Can insolvency practitioners apply for a European Account Preservation Order (“EAPO”) against insolvent debtors to freeze their bank accounts? The District Court of Žilina (Okresný súd Žilina) in Slovakia confronted this issue in an EAPO application it received on January 2022. The EAPO Regulation expressly excludes the use of the EAPO Regulation for “claims against a debtor in relation to whom bankruptcy proceedings, proceedings for the winding-up of insolvent companies or other legal persons, judicial arrangements, compositions, or analogous proceedings have been opened” (Art. 2(2)(c) EAPO Regulation). This is the same exclusion that can be found in Art. 1(2)(b) the Brussels I bis Regulation. Recital 8 of the EAPO Regulation reiterates that the Regulation “should not apply to claims against a debtor in insolvency proceedings” remarking that the EAPO “can be issued against the debtor once insolvency proceedings as defined in Council Regulation (EC) No 1346/2000 (now Regulation No 2015/848)”. At the same time, Recital 18 states that that exclusion should not prevent the use of an EAPO “to secure the recovery of detrimental payments made by such a debtor to third parties”.
In the instant Slovakian case, an insolvency practitioner requested an EAPO application against an insolvent debtor. The objective was to integrate the funds recovered through the EAPO into the insolvency estate. The insolvency practitioner applied for the EAPO once no assets were found in Slovakia. The EAPO application included a request to investigate the debtors’ bank accounts in Austria. One of the creditors suspected the debtor “had misappropriated funds and stashed them in offshore accounts”. The District Court of Žilina (Okresný súd Žilina) considered that, since the EAPO was requested against the debtor, such a request fell within the insolvency exclusion. Thus, the EAPO Regulation was not applicable. This court embraced the most literal sense of the insolvency exclusion.

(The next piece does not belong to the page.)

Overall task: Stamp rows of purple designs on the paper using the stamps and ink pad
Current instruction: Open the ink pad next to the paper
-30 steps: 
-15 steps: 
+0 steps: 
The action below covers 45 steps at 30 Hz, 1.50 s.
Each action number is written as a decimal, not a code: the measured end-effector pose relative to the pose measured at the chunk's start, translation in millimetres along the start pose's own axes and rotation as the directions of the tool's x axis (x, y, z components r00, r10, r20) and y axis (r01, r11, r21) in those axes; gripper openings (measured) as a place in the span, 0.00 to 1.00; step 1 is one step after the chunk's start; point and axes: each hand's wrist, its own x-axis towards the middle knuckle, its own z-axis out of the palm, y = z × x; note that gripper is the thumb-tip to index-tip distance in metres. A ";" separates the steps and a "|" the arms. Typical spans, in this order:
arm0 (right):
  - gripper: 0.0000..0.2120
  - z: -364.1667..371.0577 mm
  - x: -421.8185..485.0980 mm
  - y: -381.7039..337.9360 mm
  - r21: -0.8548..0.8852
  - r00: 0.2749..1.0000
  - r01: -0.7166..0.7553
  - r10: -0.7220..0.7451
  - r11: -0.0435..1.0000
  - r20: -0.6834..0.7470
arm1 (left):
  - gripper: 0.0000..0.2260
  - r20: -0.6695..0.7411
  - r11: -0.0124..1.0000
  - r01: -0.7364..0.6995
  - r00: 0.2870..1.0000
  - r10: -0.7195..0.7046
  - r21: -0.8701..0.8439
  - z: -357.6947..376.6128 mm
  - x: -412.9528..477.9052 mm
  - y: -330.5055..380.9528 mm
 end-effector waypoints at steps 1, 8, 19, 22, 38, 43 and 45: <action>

However, from a teleological perspective, the insolvency exclusion aims at preventing individual creditors from using the EAPO to undermine an insolvency estate during bankruptcy proceedings. In this case, the EAPO was used in favour of the insolvency estate. Had the EAPO been successful, it would have served to increase it.
The present case serves as an example to show that the boundaries of the EAPO insolvency exclusion are blurred. Perhaps, in the future, a similar case might reach the CJEU and help cast further light on the EAPO’s insolvency exclusion.